Dedicated craftsmen sometimes remain indifferent to the marketplace, figuring that the quality of their product will dictate its commercial potential. If it sells to a small coterie of passionate customers, that is good enough. This may be the case for craft brewers as for poets. On the other hand, people who wish to remain in business for the long haul probably find they have to cultivate their market, even if it’s a niche market, for the longevity of their enterprise.
Lea, living in the Northeast Kingdom, has formed close ties with the people native to the place as well as with the woods and the life of the woods. The way of life and the place are experiencing the changes associated with what we call modern life. He knows that elsewhere in Vermont the broader economy has had its effect, allowing wealthy people who have made their money among the towering trees of corporate America to come here, buy up the land, remodel the houses, turn the place into a gentrified and pretty country environment.
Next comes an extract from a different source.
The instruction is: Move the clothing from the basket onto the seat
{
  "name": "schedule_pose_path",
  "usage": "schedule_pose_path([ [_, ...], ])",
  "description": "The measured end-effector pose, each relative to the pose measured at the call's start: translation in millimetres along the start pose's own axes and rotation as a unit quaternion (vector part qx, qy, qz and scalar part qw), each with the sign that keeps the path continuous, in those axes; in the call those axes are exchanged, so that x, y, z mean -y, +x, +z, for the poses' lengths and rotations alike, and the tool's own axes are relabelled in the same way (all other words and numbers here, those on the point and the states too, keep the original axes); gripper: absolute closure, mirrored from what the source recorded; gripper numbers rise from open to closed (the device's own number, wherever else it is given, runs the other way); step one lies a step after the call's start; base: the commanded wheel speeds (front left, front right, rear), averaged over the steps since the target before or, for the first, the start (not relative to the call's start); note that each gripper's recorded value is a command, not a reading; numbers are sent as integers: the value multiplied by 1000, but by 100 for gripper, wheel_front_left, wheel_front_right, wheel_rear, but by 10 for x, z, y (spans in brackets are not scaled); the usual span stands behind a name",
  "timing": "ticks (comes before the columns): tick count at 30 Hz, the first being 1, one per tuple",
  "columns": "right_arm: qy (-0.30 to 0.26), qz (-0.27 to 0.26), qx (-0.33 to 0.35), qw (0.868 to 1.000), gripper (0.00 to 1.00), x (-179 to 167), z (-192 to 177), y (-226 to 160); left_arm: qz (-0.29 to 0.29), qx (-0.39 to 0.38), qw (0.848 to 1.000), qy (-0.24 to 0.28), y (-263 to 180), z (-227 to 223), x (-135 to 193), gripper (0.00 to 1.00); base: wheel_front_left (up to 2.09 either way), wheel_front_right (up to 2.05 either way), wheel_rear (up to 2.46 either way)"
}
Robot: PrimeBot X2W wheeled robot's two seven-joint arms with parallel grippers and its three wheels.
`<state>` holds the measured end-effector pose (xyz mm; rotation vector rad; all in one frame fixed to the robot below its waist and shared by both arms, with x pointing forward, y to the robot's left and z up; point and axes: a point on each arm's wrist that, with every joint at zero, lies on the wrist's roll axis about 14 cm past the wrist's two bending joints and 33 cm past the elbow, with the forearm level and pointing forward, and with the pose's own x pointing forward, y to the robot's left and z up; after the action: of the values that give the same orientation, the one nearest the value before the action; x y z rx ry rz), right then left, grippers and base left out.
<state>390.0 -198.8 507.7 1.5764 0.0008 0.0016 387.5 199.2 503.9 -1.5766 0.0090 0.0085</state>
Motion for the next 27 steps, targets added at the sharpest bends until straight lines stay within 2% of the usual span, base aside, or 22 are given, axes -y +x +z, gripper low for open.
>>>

It’s a process that causes a sense of loss, whether Google employees are buying out working-class homes on the hills of San Francisco or veterans of Wall Street are buying up the hill farms of the Northeast Kingdom. It’s hard to argue with prosperity. Except that when prosperity is the only guideline, the publishers are not so likely to pick up that volume of interesting poetry or the quirky essays. And the Vermonter who has been eking out a living in the north woods, living in the small house on the old family farm, may have to give it up as the tide of new houses approaches.
Values are different from value. Values underlie the things we cherish because they are important — a piercingly crisp line of poetry, a cold, clear morning in the woods. Value is the dollar figure we put on something. As Lea understands, some things are beyond value.